Kimchi Ramen — a plant-based Other recipe by BOSH!

Kimchi Ramen

This Kimchi Ramen is one of those recipes we keep coming back to when we want something that feels seriously comforting but also punchy and alive. The kimchi does so much of the heavy lifting here, bringing a deep, tangy, fermented kick that you just can't fake. Layered with gochujang heat and a rich veg stock base, the broth is the kind of thing you want to drink straight from the bowl. We love this one for midweek dinners when you want something that feels like a proper event without spending hours in the kitchen. Trust us, once you make this, it's going on permanent rotation.

Cook: 25 min
Serves 4

Before You Start

  • Griddle pan
  • Microplane or fine grater
  • Large saucepan

Ingredients

  • 2 garlic cloves
  • 40g ginger
  • 200g kimchi
  • 1 tbsp gochujang paste
  • 2 vegetable stock cube - (To make 1L of stock)
  • 1 tbsp miso paste
  • 1 tbsp soy sauce
  • 4 portions of noodles of your choice - (we like to use soba or ramen noodles)
  • 290g silken tofu
  • 2 heads of pak choi
  • olive oil
  • salt
  • sesame seeds
  • edamame beans
  • chilli oil

Method

1

For the ramen base

  • Peel and grate the garlic and ginger
  • Heat 1 tbsp veg oil in a saucepan over medium to low heat, once hot, add the garlic and ginger.
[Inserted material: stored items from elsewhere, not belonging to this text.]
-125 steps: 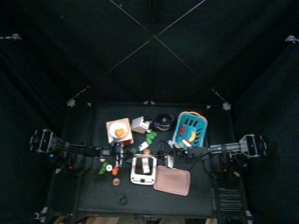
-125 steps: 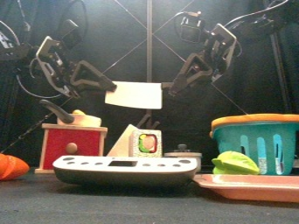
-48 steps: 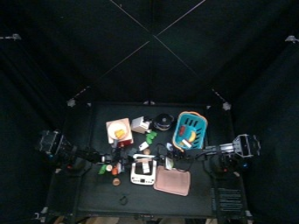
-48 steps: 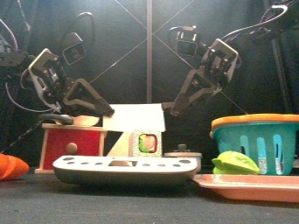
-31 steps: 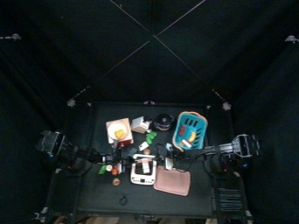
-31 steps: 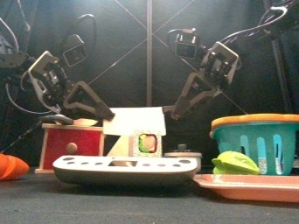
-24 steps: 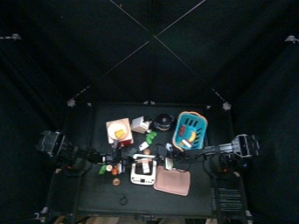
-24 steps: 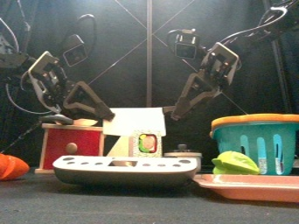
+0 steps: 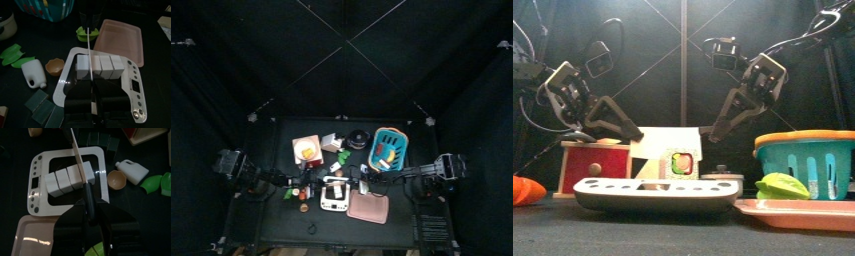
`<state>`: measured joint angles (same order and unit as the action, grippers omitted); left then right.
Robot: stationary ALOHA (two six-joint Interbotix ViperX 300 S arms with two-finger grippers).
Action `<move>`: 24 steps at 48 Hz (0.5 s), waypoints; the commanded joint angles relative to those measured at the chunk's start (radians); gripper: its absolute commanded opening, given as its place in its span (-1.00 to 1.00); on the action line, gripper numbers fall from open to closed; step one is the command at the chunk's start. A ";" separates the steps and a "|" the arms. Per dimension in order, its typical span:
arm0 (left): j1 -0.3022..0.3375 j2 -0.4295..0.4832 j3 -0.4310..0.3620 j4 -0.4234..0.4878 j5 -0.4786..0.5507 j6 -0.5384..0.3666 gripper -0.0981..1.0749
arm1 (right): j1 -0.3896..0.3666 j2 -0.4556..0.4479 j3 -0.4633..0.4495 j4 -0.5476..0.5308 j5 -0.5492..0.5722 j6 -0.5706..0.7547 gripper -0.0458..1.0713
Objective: Cut sushi roll
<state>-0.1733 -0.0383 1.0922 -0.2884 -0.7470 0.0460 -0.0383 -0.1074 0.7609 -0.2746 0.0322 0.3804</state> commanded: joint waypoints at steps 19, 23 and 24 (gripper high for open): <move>-0.006 0.044 -0.017 0.003 -0.003 0.000 -0.33 | -0.009 0.044 -0.012 0.006 -0.005 0.003 -0.01; -0.006 0.060 -0.018 0.003 -0.003 0.000 -0.33 | -0.008 0.057 -0.015 0.006 -0.005 0.003 -0.01; -0.005 0.061 -0.020 0.003 -0.003 0.000 -0.33 | -0.009 0.061 -0.015 0.006 -0.005 0.003 -0.01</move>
<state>-0.1733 0.0153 1.0876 -0.2884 -0.7470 0.0460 -0.0383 -0.0430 0.7609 -0.2715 0.0276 0.3804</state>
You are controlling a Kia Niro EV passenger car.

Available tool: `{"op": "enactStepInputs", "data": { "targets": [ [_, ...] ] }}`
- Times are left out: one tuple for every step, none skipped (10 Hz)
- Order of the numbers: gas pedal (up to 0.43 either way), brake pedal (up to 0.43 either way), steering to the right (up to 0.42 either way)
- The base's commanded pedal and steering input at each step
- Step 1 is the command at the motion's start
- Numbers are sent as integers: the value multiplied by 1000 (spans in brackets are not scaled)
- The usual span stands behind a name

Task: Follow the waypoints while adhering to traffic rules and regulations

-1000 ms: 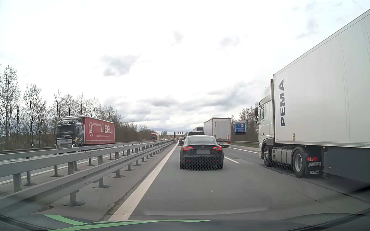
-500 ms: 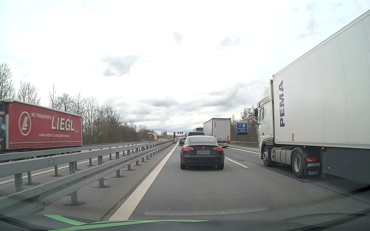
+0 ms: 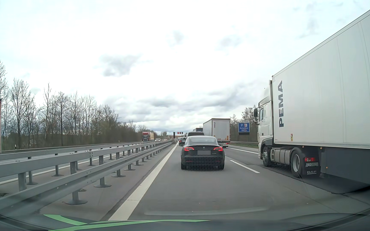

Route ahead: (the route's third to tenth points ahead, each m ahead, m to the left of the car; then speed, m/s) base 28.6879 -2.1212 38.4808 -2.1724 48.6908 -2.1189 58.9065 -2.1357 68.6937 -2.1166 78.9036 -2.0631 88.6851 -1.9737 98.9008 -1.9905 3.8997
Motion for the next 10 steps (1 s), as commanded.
{"op": "enactStepInputs", "data": {
  "targets": [
    [67, 0, -2],
    [67, 0, -2],
    [79, 0, -2],
    [79, 0, -3],
    [79, 0, -4],
    [79, 0, -4],
    [79, 0, -4],
    [79, 0, -4],
    [79, 0, -4],
    [79, 0, -4]
  ]
}}
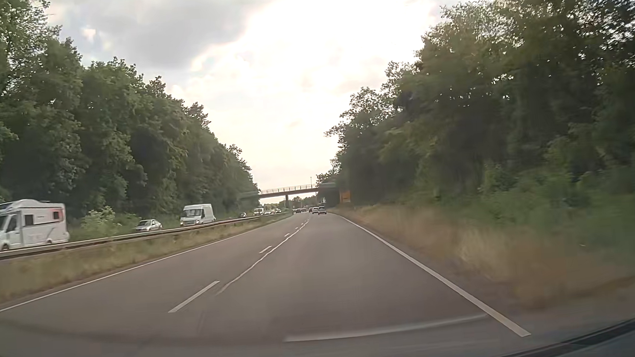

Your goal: Follow the waypoints while adhering to traffic rules and regulations

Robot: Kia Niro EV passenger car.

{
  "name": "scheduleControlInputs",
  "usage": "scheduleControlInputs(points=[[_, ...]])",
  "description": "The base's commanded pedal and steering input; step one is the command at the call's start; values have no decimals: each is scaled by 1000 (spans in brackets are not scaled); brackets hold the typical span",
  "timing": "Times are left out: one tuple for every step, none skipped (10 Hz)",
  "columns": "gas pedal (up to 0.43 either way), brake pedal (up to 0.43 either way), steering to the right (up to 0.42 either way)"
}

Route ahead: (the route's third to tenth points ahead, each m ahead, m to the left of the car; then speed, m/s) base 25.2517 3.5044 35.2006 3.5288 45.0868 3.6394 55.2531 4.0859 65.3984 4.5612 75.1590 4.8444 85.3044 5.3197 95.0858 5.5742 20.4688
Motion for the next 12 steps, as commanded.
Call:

Gently fry for a minute until fragrant, making sure it doesn’t burn
  • Drain the kimchi cabbage from the liquid, and add the cabbage to the pot. Stir fry for 2 minutes, constantly stirring. Next, add the kimchi liquid, gochujang and veg stock. Bring to the boil, then reduce the heat to a simmer. Simmer whilst you prepare the other elements
2

Prepare the fillings

  • Cook the noodles as per the instructions on the packet
  • Cut the silken tofu into bite sized pieces
  • For the pak choy, heat a griddle pan over high heat. Slice each pak choy in half from top to bottom and toss with olive oil. Place on the griddle pan and cook for 3-4 minutes on each side, or until cooked through and nicely charred. Set to one side
3

Finish the soup

  • Take the soup off the heat. Mix the miso paste with 2 tbsp room temperature water until you have a loose paste and pour into the broth, followed by the  soy sauce. Taste, and add more soy sauce if you want it saltier, or a pinch of sugar if you want some sweetness
  • Divide the noodles and broth between 4 bowls. Then top each bowl with the tofu, pak choi, sesame seeds, edamame, spring onion, and chilli oil if you fancy!

Tips & Variations

  • Use well-fermented kimchi: The older and more sour your kimchi, the better the broth. A freshly made kimchi won't have the same depth, so if you can grab a jar that's been sitting for a while, do it.
  • Don't rush the simmer: We know it's tempting to speed things up, but giving the broth a proper simmer lets everything meld together. Even an extra 5 minutes makes the flavours so much rounder.
  • Toppings are everything: This is where you can really go to town. Soft boiled egg if you eat eggs, crispy tofu, spring onions, sesame seeds, a drizzle of chilli oil. Henry always adds a bit of extra gochujang on top for a final hit of heat.

Why This Works

The trick here is using both the kimchi cabbage and the kimchi liquid in the broth. The cabbage gives texture and body, but that liquid is where all the funk and flavour lives, so don't drain it away. Frying the garlic and ginger gently before anything else goes in makes a huge difference too, it builds a fragrant base that holds the whole bowl together.